During that time, transformations were happening in England. In 1588 England defeated the so called invincible Spanish armada in 1588, thereby opening the Atlantic to English merchant ships and to colonisation of the Carribean islands and of North America. Institutional changes took place during a full century until the glorious revolution and the Union of England, Scotland, Wales and Ireland. These institutional changes led to the present parliamentary regime and restrictions of the power of the sovereign; the changes paved the way for the emergence of the industrial revolution, liberalism, capitalism and colonialism which were to sweep over western Europe during two centuries until 1914. The French revolution in 1789 was a major transformation whereby the power of the sovereign was ended and power was given to the people. France then sought to gain hegemony over Europe during a short period 1789-1815 when Napoleon was definitively defeated at Waterloo by a coalition of other European Nation states - Britain, Austria, German principalities and Russia. From then, the century 1815-1914 saw the successful hegemony of Britain over the world with colonisation, a period called the first globalisation.

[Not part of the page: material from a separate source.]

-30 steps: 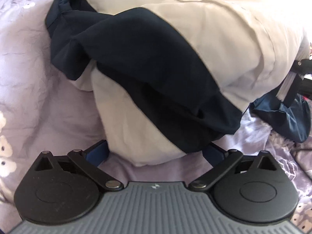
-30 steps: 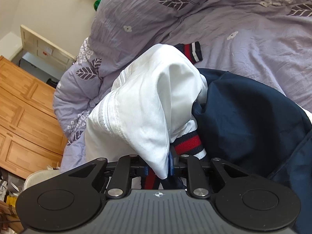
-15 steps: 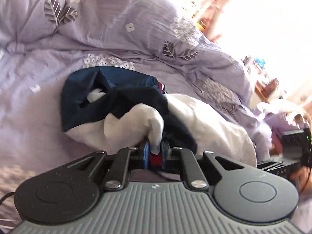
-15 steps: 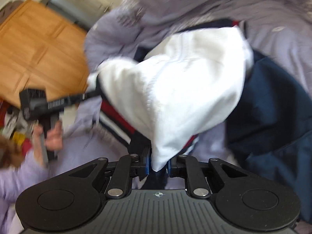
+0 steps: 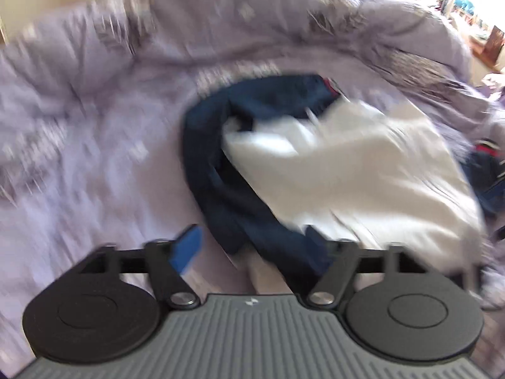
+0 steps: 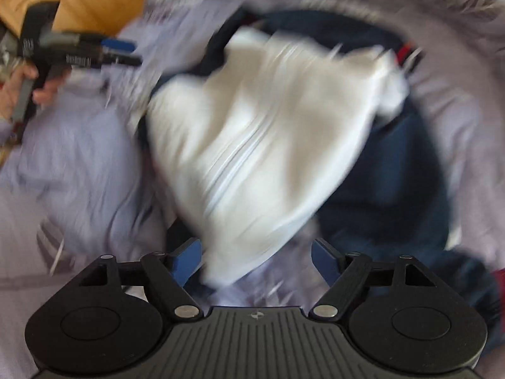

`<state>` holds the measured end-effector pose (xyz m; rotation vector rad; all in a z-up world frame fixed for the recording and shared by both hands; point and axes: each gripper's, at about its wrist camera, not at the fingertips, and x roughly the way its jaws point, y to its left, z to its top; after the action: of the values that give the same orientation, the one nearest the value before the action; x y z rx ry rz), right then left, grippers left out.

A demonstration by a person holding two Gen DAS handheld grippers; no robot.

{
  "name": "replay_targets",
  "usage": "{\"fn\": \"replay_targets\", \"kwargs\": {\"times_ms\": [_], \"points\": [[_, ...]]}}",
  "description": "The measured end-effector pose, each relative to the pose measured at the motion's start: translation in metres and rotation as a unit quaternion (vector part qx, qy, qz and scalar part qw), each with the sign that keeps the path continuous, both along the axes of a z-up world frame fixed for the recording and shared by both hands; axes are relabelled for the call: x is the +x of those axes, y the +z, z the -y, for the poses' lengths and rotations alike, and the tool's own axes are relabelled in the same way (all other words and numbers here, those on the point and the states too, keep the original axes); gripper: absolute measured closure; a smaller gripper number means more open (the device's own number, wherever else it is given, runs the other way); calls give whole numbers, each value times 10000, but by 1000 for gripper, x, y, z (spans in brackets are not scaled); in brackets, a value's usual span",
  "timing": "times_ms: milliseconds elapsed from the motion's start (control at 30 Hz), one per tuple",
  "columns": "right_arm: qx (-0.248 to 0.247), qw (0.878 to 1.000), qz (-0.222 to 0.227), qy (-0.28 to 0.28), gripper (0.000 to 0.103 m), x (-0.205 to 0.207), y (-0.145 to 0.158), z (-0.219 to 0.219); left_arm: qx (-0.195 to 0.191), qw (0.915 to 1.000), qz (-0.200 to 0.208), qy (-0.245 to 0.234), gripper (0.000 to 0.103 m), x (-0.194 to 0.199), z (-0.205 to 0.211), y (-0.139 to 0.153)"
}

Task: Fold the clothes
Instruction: 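Release the jacket from both tools and reposition over it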

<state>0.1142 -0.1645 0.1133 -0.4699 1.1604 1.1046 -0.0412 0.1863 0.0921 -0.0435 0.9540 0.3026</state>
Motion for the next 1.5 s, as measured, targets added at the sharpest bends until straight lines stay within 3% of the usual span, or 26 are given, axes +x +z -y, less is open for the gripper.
{"fn": "replay_targets", "kwargs": {"times_ms": [67, 133, 200, 267, 367, 467, 533, 600, 633, 667, 767, 867, 933, 1000, 1033, 1100, 1133, 1200, 1233, 1267, 1300, 1367, 1400, 1433, 1467, 1500], "points": [[306, 9941, 741, -736, 19, 32, 7, -3, 810, 9965, 180, 63, 12, 43, 3, -1], [378, 9743, 1319, -1786, 18, 73, 0, -13, 1295, 9913, 245, 1, 12, 93, 7, -17], [404, 9595, 1379, -2424, 19, 109, -19, -27, 1556, 9870, 302, -264, 11, 133, 15, -36], [525, 9607, 1189, -2452, 19, 130, -45, -49, 1827, 9804, 359, -647, 7, 163, 24, -61], [446, 9728, 947, -2064, 19, 146, -89, -86, 2332, 9648, 516, -1103, 2, 188, 32, -93], [180, 9806, 920, -1724, 19, 153, -124, -120, 2634, 9572, -104, -1196, 0, 211, 18, -131], [20, 9833, 671, -1690, 23, 158, -143, -131, 2714, 9541, -617, -1110, 0, 223, 3, -158], [-100, 9846, 450, -1687, 71, 159, -156, -139, 2725, 9549, -806, -857, 18, 223, -11, -174], [-59, 9857, 536, -1594, 79, 154, -153, -142, 2683, 9572, -851, -668, 54, 221, -18, -177], [-22, 9864, 645, -1510, 89, 149, -149, -144, 2593, 9603, -931, -432, 97, 219, -25, -177], [208, 9816, 1015, -1605, 95, 148, -123, -137, 2522, 9631, -899, 274, 98, 209, -52, -172], [358, 9654, 1760, -1888, 96, 160, -93, -133, 2767, 9504, -850, 1143, 98, 202, -86, -166], [284, 9502, 2418, -1945, 96, 175, -80, -136, 2629, 9440, -813, 1820, 98, 197, -115, -159], [221, 9391, 2784, -2003, 95, 193, -77, -140, 2445, 9398, -807, 2247, 97, 192, -138, -156], [76, 9323, 2987, -2040, 94, 201, -85, -145, 2467, 9359, -800, 2384, 95, 191, -144, -156], [-214, 9167, 3387, -2110, 92, 218, -101, -156, 2757, 9162, -893, 2768, 95, 188, -154, -159], [-358, 9159, 3403, -2096, 91, 224, -109, -160, 2717, 9084, -985, 3021, 95, 183, -164, -161], [-641, 9597, 2132, -1717, 90, 226, -132, -160, 2305, 8998, -1182, 3512, 95, 166, -190, -166], [-777, 9743, 1479, -1514, 90, 226, -143, -160, 2000, 8982, -1278, 3699, 95, 154, -202, -169], [-881, 9836, 958, -1249, 90, 224, -152, -160, 1753, 9019, -1244, 3746, 96, 142, -208, -169], [-862, 9889, 918, -784, 90, 210, -148, -156, 1560, 9107, -1090, 3667, 96, 129, -209, -168], [-690, 9946, 766, 106, 86, 190, -133, -145, 1383, 9361, -675, 3163, 95, 114, -200, -157], [-554, 9963, 639, 172, 79, 189, -123, -138, 1329, 9493, -450, 2814, 95, 109, -191, -150], [-417, 9979, 485, 81, 61, 194, -113, -130, 1231, 9611, -244, 2462, 79, 110, -182, -141], [-209, 9990, 364, -126, 51, 204, -101, -124, 1089, 9707, -54, 2140, 51, 113, -176, -133], [-1, 9992, 242, -333, 36, 213, -89, -118, 938, 9788, 136, 1817, 40, 117, -168, -125]]}}
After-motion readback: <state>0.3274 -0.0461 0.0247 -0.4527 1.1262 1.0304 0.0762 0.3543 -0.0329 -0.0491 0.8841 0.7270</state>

But rivalries in Europe between the major powers for exercising global hegemony - Britain, Prussia, Austria and France and their peripheral states, continued unabated. A new thirty years war in Europe 1914-1945 opposed the European nation states, Great-Britain and its colonial offshoots - in America, Australia, New-Zealand and South-Africa. The 1914-1918 war saw the arrival of a new hegemonic power, the United States of America. This hegemony became most real after world war II and the confrontation with Russia where anti capitalist system forces took power in 1917, deposed the sovereign and created a communist Marxist regime based on government planning of society instead of private property and market forces. The Soviet regime lasted only 70 years and was abolished in 1989 after a peaceful revolution.
In the meantime, liberal capitalism has spread over the world - except Cuba, Venezuela and North Korea - as the sole organisation of societies. Nation States are all interconnected in a complex inter_state system. To produce and increase prosperity equally distributed for their peoples, Nation States have to import raw materials, intermediate products, finished goods and services - that they don't or can't produce physically and competitively; but to import, they need to export equivalent value in money of raw materials, intermediate products, finished goods and services.
So the question today is as follows: "Is a supra "Nation State" of the old order of the world system desirable? Aren't the problems of Europe today reflecting the inadaptation to the conditions of globalisation.